His five novels are The Birds of Prey (1977) and De si bons Américains (1994), both published first in French, and The Field Trilogy, which deals with the crisis of modern power and its clash with the individual.

Dr Saul launched a national debate with his reinterpretation of the nature of Canada in Reflections of a Siamese Twin (1997), for which he again won the Gordon Montador Award (1998).

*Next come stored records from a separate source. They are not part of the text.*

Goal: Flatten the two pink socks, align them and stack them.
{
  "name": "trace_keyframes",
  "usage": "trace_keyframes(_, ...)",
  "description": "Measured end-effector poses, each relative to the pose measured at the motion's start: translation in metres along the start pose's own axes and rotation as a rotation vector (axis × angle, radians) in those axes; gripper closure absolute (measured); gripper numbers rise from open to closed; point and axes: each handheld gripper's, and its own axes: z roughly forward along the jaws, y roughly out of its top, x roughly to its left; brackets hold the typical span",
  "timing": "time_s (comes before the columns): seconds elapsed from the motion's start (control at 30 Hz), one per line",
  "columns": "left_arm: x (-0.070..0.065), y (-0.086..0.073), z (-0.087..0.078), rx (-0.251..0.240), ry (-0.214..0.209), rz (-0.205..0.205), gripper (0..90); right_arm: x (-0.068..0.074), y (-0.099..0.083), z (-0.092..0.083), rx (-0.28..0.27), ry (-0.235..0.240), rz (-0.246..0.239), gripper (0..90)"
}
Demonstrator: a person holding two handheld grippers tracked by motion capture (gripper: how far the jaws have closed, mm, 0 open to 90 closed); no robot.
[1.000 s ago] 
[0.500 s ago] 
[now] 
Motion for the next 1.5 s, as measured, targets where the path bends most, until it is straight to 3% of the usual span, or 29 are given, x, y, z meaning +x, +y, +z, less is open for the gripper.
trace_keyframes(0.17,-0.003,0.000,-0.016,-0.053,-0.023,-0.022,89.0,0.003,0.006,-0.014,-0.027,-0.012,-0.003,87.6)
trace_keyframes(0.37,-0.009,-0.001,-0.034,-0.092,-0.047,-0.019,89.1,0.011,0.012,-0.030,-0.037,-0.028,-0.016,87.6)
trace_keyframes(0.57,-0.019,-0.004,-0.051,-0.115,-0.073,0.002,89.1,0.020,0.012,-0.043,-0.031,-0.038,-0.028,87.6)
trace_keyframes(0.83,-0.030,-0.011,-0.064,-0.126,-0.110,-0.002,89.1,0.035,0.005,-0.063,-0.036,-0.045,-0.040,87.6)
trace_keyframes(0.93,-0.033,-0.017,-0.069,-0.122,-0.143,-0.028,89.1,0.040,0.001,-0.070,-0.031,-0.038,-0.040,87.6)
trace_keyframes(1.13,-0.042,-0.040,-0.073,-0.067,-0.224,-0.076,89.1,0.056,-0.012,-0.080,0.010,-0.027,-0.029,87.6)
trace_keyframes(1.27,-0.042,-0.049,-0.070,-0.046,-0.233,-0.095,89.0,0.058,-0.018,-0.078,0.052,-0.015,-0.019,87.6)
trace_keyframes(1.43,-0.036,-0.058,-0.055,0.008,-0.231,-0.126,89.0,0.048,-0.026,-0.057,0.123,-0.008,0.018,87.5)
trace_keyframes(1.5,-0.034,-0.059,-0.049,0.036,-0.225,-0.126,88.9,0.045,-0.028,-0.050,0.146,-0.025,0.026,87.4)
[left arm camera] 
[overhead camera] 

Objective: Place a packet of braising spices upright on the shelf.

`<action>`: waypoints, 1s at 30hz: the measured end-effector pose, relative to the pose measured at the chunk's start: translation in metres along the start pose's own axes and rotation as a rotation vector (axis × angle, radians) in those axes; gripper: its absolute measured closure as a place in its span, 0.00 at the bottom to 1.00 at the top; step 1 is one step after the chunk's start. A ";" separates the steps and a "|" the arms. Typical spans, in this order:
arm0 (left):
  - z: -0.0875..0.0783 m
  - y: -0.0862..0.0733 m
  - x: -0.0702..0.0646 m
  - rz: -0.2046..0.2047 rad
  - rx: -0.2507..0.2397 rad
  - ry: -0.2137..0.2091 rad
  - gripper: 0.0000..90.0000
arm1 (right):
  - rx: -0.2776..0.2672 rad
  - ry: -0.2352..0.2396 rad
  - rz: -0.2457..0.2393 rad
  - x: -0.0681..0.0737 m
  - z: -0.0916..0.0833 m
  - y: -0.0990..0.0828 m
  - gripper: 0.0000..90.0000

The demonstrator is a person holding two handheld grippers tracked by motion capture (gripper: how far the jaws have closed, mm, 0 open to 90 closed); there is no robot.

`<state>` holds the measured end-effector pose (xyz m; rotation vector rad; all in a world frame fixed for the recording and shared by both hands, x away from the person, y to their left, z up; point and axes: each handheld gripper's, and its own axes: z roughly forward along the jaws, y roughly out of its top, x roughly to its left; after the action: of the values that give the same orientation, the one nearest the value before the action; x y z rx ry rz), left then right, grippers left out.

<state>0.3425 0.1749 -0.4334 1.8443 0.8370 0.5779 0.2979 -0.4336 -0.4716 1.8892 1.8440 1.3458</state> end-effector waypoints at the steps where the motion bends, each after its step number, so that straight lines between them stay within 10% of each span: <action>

After creating and managing a European investment firm (1973-1976), Dr Saul worked as Special Assistant and Policy Advisor to the founding chair of Petro-Canada from 1976 to 1979. Active in the cause of freedom of speech, he served as secretary, vice-president and president of the Canadian Centre of International PEN between 1987 and 1992. He is now its Patron.

He is Founder and Honorary Chair of Le Français pour l’Avenir/French for the Future and Chair of the Advisory Board of the La Fontaine-Baldwin Symposium. Dr Saul also serves on several other boards, including that of the Harold Innis Research Foundation and the Comité d’Honneur, Rencontre Québécoise Internationale des Écrivains.

A Companion of the Order of Canada (1999), Dr Saul is also Chevalier in the Ordre des Arts et des Lettres of France (1996). He holds honorary doctorates from McGill, Victoria, Western Ontario and Simon Fraser Universities.